(Saved data entries)
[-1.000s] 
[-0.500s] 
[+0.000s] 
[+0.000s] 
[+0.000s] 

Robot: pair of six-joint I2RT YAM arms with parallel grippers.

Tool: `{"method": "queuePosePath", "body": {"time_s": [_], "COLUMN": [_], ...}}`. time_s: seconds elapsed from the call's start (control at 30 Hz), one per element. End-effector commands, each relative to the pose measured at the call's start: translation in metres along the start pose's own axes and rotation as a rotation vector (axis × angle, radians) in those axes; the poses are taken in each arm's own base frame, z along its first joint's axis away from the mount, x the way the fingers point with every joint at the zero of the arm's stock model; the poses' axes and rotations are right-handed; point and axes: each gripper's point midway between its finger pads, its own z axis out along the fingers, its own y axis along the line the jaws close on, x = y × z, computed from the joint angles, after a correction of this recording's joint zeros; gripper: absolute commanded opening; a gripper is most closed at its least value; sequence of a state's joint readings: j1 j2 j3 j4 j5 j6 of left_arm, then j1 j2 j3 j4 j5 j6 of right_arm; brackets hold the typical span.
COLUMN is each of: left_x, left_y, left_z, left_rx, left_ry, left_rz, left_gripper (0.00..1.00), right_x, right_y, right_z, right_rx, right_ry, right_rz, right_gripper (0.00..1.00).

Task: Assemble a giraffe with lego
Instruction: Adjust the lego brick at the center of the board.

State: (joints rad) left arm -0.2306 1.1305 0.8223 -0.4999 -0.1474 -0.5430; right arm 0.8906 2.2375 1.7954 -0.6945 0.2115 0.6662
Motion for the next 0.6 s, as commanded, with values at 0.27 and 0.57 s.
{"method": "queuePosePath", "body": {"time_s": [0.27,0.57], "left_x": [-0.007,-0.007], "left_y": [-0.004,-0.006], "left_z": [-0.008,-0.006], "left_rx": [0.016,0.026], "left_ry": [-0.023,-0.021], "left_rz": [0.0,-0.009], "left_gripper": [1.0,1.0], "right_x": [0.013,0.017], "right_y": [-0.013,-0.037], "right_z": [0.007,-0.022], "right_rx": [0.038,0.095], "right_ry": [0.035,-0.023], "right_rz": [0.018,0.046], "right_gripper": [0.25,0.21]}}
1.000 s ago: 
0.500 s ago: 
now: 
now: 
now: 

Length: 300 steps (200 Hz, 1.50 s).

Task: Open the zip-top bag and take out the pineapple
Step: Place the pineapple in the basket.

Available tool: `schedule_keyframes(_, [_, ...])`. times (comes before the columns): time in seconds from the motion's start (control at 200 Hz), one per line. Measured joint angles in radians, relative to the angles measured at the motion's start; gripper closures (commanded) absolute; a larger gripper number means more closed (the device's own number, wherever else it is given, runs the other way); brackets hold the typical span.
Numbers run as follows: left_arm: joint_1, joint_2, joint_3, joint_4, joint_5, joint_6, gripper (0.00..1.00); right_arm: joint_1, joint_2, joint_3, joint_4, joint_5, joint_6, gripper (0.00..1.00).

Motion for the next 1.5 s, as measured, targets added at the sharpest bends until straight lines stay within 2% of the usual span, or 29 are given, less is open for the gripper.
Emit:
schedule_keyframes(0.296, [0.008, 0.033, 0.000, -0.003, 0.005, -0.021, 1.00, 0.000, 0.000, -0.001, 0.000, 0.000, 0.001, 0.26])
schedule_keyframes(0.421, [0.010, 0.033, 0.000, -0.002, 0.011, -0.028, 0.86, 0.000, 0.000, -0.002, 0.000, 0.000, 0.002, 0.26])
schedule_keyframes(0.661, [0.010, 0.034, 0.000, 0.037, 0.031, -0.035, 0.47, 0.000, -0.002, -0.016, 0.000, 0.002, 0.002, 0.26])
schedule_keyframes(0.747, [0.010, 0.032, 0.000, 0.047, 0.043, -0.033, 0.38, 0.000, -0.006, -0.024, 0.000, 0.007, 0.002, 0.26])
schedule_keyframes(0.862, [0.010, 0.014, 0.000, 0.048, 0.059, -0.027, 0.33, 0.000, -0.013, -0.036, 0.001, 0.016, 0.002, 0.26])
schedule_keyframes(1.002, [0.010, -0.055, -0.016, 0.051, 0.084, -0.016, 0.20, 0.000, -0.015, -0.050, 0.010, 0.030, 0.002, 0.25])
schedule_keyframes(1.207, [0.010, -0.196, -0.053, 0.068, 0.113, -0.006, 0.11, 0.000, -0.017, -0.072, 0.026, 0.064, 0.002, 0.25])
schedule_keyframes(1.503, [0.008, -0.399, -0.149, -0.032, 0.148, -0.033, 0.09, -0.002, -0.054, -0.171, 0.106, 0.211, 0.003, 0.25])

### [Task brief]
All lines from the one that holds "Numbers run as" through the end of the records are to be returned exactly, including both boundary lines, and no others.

### [Problem solution]
Numbers run as follows: left_arm: joint_1, joint_2, joint_3, joint_4, joint_5, joint_6, gripper (0.00..1.00); right_arm: joint_1, joint_2, joint_3, joint_4, joint_5, joint_6, gripper (0.00..1.00).

Motion for the next 1.5 s, as measured, targets added at the sharpest bends until straight lines stay within 2% of the usual span, or 29 are given, less is open for the gripper.
Emit:
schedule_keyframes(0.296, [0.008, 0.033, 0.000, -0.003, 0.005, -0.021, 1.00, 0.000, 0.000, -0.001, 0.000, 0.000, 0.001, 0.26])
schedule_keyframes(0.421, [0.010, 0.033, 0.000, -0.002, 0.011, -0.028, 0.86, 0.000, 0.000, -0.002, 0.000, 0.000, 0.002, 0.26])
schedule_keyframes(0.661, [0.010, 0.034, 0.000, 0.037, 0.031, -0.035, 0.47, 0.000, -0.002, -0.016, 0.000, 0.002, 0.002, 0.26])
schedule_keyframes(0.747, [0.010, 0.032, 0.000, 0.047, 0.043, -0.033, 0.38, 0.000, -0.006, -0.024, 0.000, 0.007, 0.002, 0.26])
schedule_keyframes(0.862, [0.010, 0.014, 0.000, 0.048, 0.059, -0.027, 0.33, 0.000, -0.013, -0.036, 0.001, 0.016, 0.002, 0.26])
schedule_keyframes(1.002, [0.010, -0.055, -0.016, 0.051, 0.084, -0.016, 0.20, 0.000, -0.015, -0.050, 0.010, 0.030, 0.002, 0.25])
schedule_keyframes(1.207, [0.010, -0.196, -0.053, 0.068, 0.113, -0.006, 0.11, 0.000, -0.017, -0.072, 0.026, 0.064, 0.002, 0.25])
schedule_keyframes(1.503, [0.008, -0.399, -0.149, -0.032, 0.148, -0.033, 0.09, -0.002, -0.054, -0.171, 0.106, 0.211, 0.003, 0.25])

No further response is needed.